Japan’s outgoing finance minister, Taro Aso, said that he had proposed lowering the central bank’s 2% inflation target. This is when the prices took a hit from plunging oil prices. He was the finance minister for nearly nine years. The slump in oil price was among the main reasons the government could not officially declare an end to deflation. In his final news conference as finance minister, Aso said that he proposed to Governor Kuroda that, with oil prices falling this much, it would be hard to achieve 2% inflation. Hence, the target must be lowered at some point. He stated this by referring to Bank of Japan (BOJ) chief Haruhiko Kuroda.

Aso also said that the governor said he would do his best to achieve the target. This is stated by adding that policymakers must scrutinise at some point, why the BOJ’s inflation target of 2% has not been met. The remarks highlight how the government and lawmakers distanced themselves from the BOJ’s target years ago, despite central bank reassurances that achieving the target was possible by maintaining or increasing stimulus.

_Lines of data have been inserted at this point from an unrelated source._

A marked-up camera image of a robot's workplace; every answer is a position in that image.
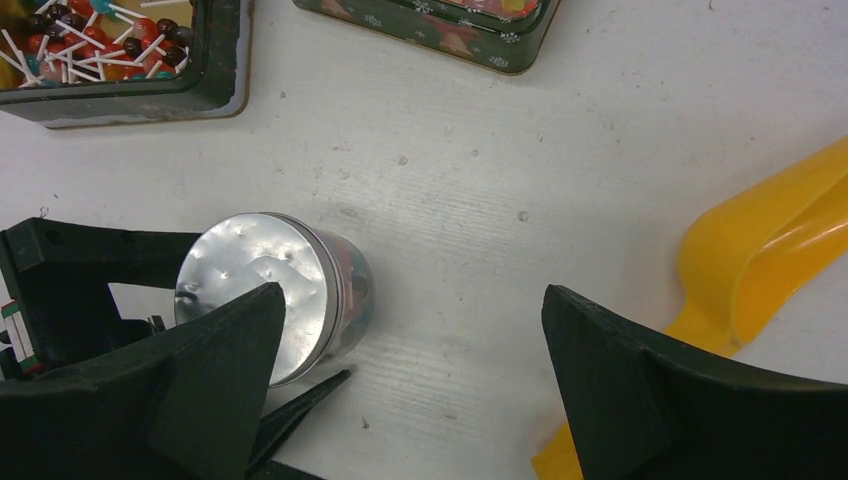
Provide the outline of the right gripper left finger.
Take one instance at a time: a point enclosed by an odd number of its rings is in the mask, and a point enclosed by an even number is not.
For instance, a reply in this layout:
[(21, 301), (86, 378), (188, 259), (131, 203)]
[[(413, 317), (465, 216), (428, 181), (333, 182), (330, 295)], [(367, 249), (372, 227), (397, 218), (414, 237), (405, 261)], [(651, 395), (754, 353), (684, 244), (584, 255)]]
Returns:
[(5, 479), (242, 479), (285, 319), (265, 284), (201, 318), (1, 385)]

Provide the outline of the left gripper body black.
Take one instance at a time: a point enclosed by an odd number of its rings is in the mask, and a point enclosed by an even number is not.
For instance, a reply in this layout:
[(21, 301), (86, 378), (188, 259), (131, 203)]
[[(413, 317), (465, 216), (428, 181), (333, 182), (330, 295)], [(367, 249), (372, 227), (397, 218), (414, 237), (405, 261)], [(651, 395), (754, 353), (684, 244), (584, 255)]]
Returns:
[(35, 354), (22, 312), (14, 300), (1, 308), (1, 379), (31, 380), (45, 372)]

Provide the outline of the orange plastic scoop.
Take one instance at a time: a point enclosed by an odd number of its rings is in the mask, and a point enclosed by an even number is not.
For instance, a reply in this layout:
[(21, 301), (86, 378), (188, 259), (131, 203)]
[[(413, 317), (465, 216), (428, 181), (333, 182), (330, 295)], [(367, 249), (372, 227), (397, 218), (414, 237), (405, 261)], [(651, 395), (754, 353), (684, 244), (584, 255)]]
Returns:
[[(847, 143), (839, 140), (691, 225), (677, 260), (682, 311), (655, 331), (734, 360), (800, 287), (846, 251)], [(533, 467), (540, 479), (587, 479), (568, 421)]]

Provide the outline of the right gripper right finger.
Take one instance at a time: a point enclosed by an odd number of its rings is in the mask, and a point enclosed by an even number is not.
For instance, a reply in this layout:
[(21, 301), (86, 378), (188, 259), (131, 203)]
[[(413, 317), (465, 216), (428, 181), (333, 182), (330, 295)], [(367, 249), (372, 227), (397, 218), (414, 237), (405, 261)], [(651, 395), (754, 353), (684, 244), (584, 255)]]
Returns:
[(541, 322), (587, 479), (843, 479), (847, 388), (724, 358), (546, 289)]

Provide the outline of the tin box of gummy candies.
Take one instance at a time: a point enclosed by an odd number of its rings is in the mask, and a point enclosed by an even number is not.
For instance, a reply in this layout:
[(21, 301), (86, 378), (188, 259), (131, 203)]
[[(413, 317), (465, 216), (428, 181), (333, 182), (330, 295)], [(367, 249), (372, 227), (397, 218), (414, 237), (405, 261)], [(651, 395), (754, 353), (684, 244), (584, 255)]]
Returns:
[(556, 0), (308, 0), (297, 7), (503, 74), (536, 60)]

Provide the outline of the clear plastic round container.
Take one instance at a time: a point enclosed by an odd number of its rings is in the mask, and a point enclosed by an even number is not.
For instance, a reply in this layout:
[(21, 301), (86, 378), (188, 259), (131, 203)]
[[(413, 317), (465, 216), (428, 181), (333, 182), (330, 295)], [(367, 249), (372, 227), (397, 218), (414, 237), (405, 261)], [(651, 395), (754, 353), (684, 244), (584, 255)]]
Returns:
[(340, 313), (325, 363), (340, 359), (365, 336), (374, 309), (375, 287), (370, 266), (358, 247), (345, 237), (329, 231), (317, 231), (337, 267), (336, 283), (340, 288)]

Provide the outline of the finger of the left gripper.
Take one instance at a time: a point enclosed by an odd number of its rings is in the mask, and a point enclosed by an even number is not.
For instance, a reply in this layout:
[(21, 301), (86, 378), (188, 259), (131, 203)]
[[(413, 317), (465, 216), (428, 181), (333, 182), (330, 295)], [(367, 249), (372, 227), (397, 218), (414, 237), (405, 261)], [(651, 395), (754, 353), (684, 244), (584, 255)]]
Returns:
[(157, 328), (122, 318), (113, 284), (174, 289), (196, 233), (134, 231), (30, 218), (1, 233), (1, 272), (47, 370), (143, 340)]
[(259, 423), (246, 470), (246, 478), (321, 480), (319, 476), (278, 463), (273, 460), (273, 457), (310, 411), (349, 379), (351, 375), (350, 369), (344, 369), (265, 415)]

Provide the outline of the clear round lid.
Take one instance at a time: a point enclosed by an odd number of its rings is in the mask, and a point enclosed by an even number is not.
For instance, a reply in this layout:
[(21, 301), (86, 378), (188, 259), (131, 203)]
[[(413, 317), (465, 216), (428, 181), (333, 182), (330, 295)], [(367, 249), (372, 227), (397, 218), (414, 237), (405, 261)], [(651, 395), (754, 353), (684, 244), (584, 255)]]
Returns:
[(201, 234), (179, 270), (175, 320), (195, 320), (264, 284), (284, 295), (284, 326), (269, 384), (291, 383), (329, 356), (343, 307), (328, 240), (291, 216), (243, 213)]

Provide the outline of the tin box of lollipops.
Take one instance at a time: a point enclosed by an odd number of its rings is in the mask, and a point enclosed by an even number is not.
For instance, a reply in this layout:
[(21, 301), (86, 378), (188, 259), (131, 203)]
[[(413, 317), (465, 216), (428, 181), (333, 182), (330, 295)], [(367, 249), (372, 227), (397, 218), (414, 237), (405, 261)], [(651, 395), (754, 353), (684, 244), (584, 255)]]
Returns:
[(4, 1), (1, 110), (50, 129), (230, 117), (250, 1)]

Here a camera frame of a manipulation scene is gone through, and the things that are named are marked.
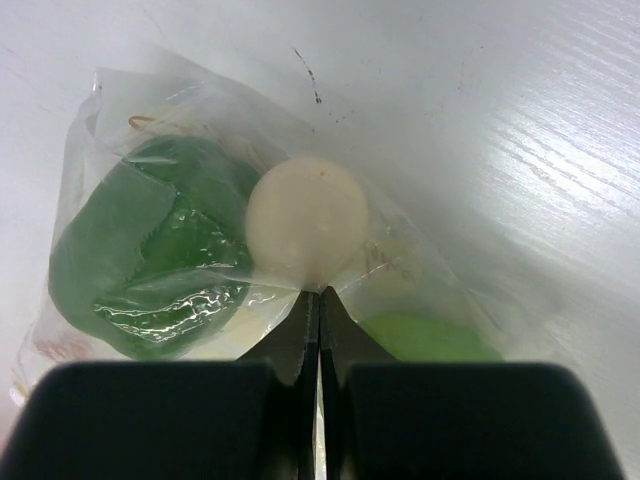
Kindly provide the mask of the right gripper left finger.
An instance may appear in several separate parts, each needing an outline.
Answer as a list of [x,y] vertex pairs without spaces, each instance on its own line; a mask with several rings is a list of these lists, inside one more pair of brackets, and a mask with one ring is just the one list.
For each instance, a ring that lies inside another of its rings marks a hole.
[[319,296],[233,361],[50,371],[4,451],[8,479],[311,479]]

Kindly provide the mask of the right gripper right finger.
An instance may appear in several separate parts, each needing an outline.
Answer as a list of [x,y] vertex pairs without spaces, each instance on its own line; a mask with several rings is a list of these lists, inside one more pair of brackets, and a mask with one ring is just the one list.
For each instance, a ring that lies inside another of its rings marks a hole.
[[319,300],[331,479],[620,479],[596,407],[549,363],[411,363]]

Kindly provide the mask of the clear zip top bag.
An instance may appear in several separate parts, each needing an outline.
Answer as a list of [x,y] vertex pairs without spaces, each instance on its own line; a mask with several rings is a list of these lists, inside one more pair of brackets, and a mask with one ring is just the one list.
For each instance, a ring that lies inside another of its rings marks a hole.
[[335,138],[160,48],[99,67],[64,149],[38,315],[12,367],[236,359],[303,291],[409,361],[559,362],[522,305],[463,279],[397,194]]

Aso was deeply involved in negotiations with the BOJ. After Kuroda took over as governor, he deployed a massive asset-buying program. This is for pulling Japan out of deflation. Aso supported the BOJ’s stimulus efforts. He is a member of the cabinet. And also, had raised many doubts that monetary policy alone can reflate the economy out of the doldrums. New Prime Minister Fumio Kishida is set to form a cabinet.